Конечно, без подарков и украшений не так хорошо, как взаправду, но лучше, чем ничего.
Я опустила голову на руки и, облокотившись на стол, уснула прямо на табуретке.
Несколько часов спустя (не знаю, сколько) меня разбудил громкий стук. Первым делом я подумала, что это Санта-Клаус шумит на лужайке.
Без раздумий и еще толком не проснувшись, я бросилась к окну. Снег продолжал идти, и снаружи Висто целиком укрылся плотным белым одеялом.
Пока я моргала, что-то твердое снова стукнуло в стекло прямо передо мной: тот же самый звук.
Я открыла окно и всмотрелась в темноту.
– Кто здесь? – хриплым шепотом окликнула я.
– Это Карл, Флавия. Карл Пендрака. Помнишь меня?
Разумеется, я его помнила!
Хотя особых шансов на то, что он станет моим зятем, не было, я всегда питала слабость к Карлу Пендраке, очередному бывшему ухажеру Фели. В конце концов, именно Карл однажды рассказал мне, как во время плавания по Миссури он нырнул под заброшенный пирс и оказался лицом к лицу с раздувшимся утопленником. Как я могла его забыть?

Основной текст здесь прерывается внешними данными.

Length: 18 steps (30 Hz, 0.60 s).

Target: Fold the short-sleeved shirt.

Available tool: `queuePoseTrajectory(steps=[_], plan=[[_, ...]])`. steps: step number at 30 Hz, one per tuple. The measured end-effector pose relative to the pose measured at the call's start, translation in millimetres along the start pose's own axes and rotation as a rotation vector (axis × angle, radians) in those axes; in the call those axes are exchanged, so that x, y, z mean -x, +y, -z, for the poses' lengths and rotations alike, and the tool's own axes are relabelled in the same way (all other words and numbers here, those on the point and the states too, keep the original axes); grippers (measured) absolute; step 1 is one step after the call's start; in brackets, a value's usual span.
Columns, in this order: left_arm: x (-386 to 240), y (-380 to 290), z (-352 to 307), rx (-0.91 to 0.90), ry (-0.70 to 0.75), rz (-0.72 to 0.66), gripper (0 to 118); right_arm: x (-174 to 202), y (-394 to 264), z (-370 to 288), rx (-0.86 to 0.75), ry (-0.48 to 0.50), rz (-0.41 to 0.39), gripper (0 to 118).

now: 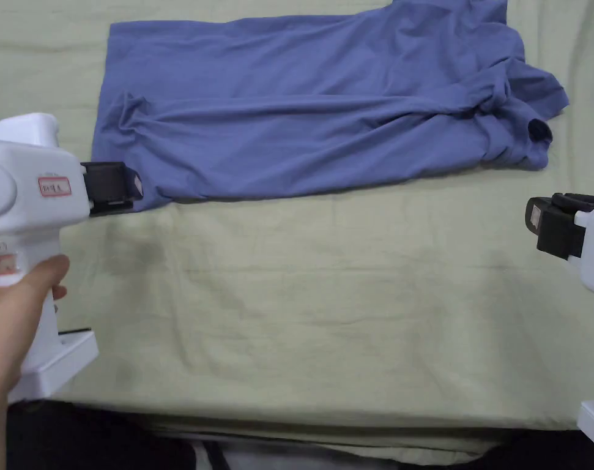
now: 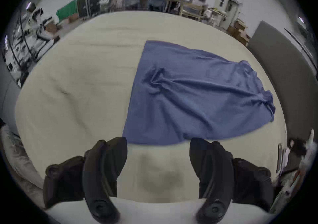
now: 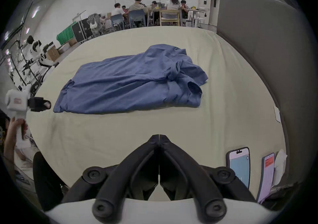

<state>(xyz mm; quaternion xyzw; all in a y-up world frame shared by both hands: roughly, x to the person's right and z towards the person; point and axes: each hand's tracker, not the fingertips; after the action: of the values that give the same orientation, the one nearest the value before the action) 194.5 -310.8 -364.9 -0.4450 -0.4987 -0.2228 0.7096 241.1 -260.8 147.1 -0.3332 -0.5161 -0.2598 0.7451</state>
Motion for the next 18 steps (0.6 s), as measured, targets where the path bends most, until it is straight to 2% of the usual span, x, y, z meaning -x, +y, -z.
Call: queuePoseTrajectory(steps=[3, 5, 6, 7, 8, 9, 10, 12, 14, 16, 17, 18], plan=[[5.7, 8.1, 40.7, 0.117, -0.011, -0.030, 84, 0.0, 7.7, 10.0, 0.014, 0.000, -0.006, 3], [6.9, 13.0, 55.2, 0.149, 0.054, 0.061, 81, 1.8, 10.7, 16.4, 0.023, 0.002, -0.013, 3], [4.3, 9.4, 54.0, 0.126, 0.051, 0.074, 66, 2.9, 11.7, 20.0, 0.028, 0.000, -0.016, 3], [2.3, 7.7, 45.9, 0.080, 0.040, 0.103, 17, 1.5, 12.9, 23.9, 0.034, -0.002, -0.019, 3], [0.3, 11.0, 41.4, 0.070, 0.028, 0.106, 0, 2.2, 13.8, 27.7, 0.040, -0.006, -0.025, 3], [-1.0, 13.1, 40.5, 0.071, -0.039, 0.077, 0, 3.5, 14.6, 31.9, 0.046, -0.011, -0.033, 3], [-6.8, 15.7, 34.3, 0.077, -0.015, 0.075, 0, 4.5, 15.7, 35.7, 0.054, -0.013, -0.041, 3], [-24.8, 27.0, 27.6, 0.138, 0.070, 0.242, 0, 2.4, 20.1, 43.0, 0.072, -0.005, -0.045, 3], [-29.3, 34.5, 15.7, 0.082, 0.056, 0.238, 0, 0.6, 27.7, 47.5, 0.079, 0.008, -0.046, 3], [-28.1, 40.1, 9.2, 0.084, 0.023, 0.196, 0, -7.9, 41.3, 53.5, 0.081, 0.025, -0.037, 20], [-27.5, 42.2, 5.0, 0.072, 0.026, 0.202, 0, -14.5, 52.0, 60.4, 0.091, 0.017, -0.021, 20], [-27.0, 44.1, 2.5, 0.069, 0.028, 0.211, 0, -23.1, 62.4, 72.5, 0.119, 0.019, -0.007, 84]])
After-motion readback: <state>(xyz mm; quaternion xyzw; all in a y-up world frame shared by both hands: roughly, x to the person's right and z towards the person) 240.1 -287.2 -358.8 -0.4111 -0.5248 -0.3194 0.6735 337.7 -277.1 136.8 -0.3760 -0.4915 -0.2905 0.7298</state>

«Забавно, я знал этого типа, – рассказывал мне Карл. – Его звали Бобби Райбек, и мы с ним ходили в одну школу. Он учился на год старше – в восьмом классе. Я его узнал, хотя он раздулся и посинел».
Именно во время обмена крохами такой бесценной информации и рождается настоящая дружба.
Тем временем Карл утомился ждать ответа. Через секунду он взобрался по стене наверх, цепляясь за сухие виноградные побеги.
– Ой, что это, док? – спросил он, сморщив нос и фыркая. Перебросил ноги через подоконник и оказался в комнате.
Карл был американцем, что было заметно по его манере общаться. Я ответила ему улыбкой.
В армейской шинели и огромных сапогах он напоминал мохнатую гусеницу из мультфильма.
– Как поживает твоя сестра… как бишь ее зовут?
– Офелия, – ответила я. – Фели. Как тебе известно, поживает она прекрасно. Помолвлена, благодарю за поздравления.
– Я слышал об этом, – заметил Карл. – И еще слышал, что она сказала своему немецкому пилоту «капут».
В сочетании с болтливыми сплетницами Бишоп-Лейси сарафанное радио военно-воздушной базы в Литкоте работало на ура – быстрее и точнее, чем высококвалифицированная разведка. По крайней мере, так говорил Альф, муж миссис Мюллет.